When Covid-19 forced businesses such as cinemas to close, it didn’t just impact those companies. Third-party suppliers such as Popcorn Shed were also hit badly by the coronavirus, seeing their primary source of income dry up.

Run by two cousins, Laura Jackson and Sam Feller, Popcorn Shed is a gourmet popcorn brand offering a range of sweet and savoury flavours, including salted caramel, goats’ cheese and pecan pie. And in normal circumstances it makes most of its money as a wholesale supplier.

“Most of our business before coronavirus was wholesale, business-to-business, so direct to shops, cinemas, distributors etc,” Laura Jackson, co-founder of Popcorn Shed, tells Verdict.

“Wholesale orders went very quiet over night as many of our customers closed their doors.”

However, while many customers faced temporary closure, the consumer market began to swell, as people trapped at home sought new and interesting treats to get them through the lockdown. For Popcorn Shed, it created a sense of urgency to beef up its offering to this market changed by the coronavirus, and keep the business going.

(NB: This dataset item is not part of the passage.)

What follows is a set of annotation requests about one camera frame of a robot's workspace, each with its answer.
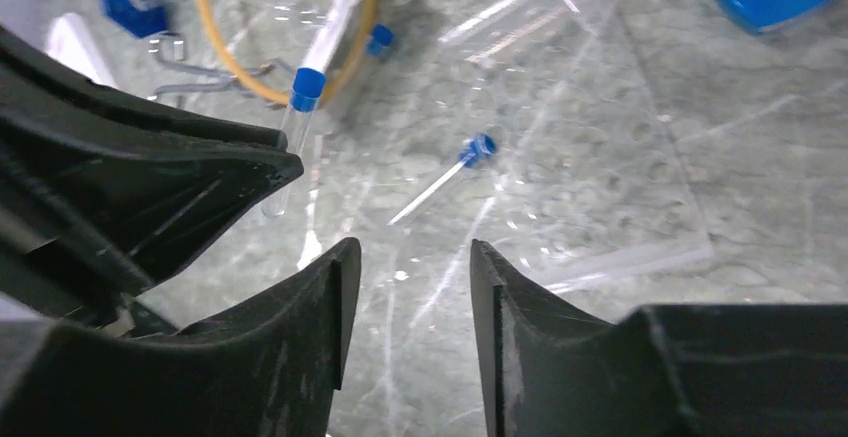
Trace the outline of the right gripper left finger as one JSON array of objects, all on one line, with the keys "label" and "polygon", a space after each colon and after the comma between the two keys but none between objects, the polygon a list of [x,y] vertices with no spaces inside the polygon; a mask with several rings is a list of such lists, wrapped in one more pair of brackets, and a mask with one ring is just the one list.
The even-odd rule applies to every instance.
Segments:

“As a business we had to act fast and were forced to focus all our efforts into improving and directing traffic to our online channels and moving to a more business-to-consumer model,” says Jackson.

“We were on track to launch some new products; however we have put those projects on hold for now and have redistributed the budgets to online advertising.”

Popcorn Shed: Pivoting to the consumer market amid the coronavirus

While Popcorn Shed had a basic online store, the company took a number of steps to not only improve how it presented its products on its website, but also how it attracted new customers.

This, Jackson says, involved improving the company’s “website listings with better photography and descriptions”, but also involved setting up an Amazon Storefront and “learning how to use Facebook and Google adverts, which we had not really used previously”.

“We use a combination of video from Skillshare and Facebook Blueprint learning to get up to speed,” she says.

The company has also put considerable effort into customer outreach.

“We changed our social media strategy and released a series of blogs focused to staying at home i.e. what books to watch, film recommendations, make at home and colour-me-in popcorn boxes etc.”

So far, the results have been positive.

“Our online channels have been preforming very well. With everyone being at home and watching movies, our gourmet popcorn products are a great fit,” says Jackson.

“Popcorn Shed is gift-focused and we have seen a high number of customers purchase our products to give to someone else as a gift.”

Popcorn Shed coronavirus Laura Jackson

Laura Jackson with cousin and Popcorn Shed co-founder Sam Feller. (via Popcorn Shed)

Overcoming challenges

While the results of the efforts by Popcorn Shed in response to the coronavirus have generally been positive, there have been challenges to overcome.

“The courier service we use has experienced delays, so setting customer expectations has been a bit of a challenge,” says Jackson.

“Furthermore, sourcing certain ingredients has been slower than normal, so we’ve had to build that additional time into the supply chain.”

However, cloud-based applications have enabled Jackson and Feller to continue operating the company while in lockdown themselves.

“We have a new appreciation for some of the cloud software services that we use, such as Xero, which has enabled all of us to continue working, but from home,” she says.

“We have also had time to explore how to improve our online sales channels which we wouldn’t necessarily have made time for.”

And looking ahead, the company now sees business-to-consumer as key to its long-term strategy.

“I think we will definitely continue to build on our business-to-consumer offering and improve it where possible.”